-- The problem --
Extract the first line through the line containing "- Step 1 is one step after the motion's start" from the listing below, exactly as written.

-- Given information --
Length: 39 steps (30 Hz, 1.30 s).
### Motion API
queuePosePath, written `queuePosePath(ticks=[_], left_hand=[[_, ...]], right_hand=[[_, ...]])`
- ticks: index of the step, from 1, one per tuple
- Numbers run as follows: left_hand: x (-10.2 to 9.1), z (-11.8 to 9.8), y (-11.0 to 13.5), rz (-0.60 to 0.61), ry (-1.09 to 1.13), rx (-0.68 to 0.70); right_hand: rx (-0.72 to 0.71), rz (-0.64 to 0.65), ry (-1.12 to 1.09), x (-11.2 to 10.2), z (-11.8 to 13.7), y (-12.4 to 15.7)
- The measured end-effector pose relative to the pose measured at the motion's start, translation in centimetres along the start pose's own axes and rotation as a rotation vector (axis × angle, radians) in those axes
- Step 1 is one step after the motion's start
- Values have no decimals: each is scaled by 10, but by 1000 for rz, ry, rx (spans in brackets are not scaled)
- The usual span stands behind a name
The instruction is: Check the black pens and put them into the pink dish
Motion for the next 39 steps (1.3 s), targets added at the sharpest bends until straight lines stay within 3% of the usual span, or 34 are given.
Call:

-- Solved exercise --
Length: 39 steps (30 Hz, 1.30 s).
### Motion API
queuePosePath, written `queuePosePath(ticks=[_], left_hand=[[_, ...]], right_hand=[[_, ...]])`
- ticks: index of the step, from 1, one per tuple
- Numbers run as follows: left_hand: x (-10.2 to 9.1), z (-11.8 to 9.8), y (-11.0 to 13.5), rz (-0.60 to 0.61), ry (-1.09 to 1.13), rx (-0.68 to 0.70); right_hand: rx (-0.72 to 0.71), rz (-0.64 to 0.65), ry (-1.12 to 1.09), x (-11.2 to 10.2), z (-11.8 to 13.7), y (-12.4 to 15.7)
- The measured end-effector pose relative to the pose measured at the motion's start, translation in centimetres along the start pose's own axes and rotation as a rotation vector (axis × angle, radians) in those axes
- Step 1 is one step after the motion's start

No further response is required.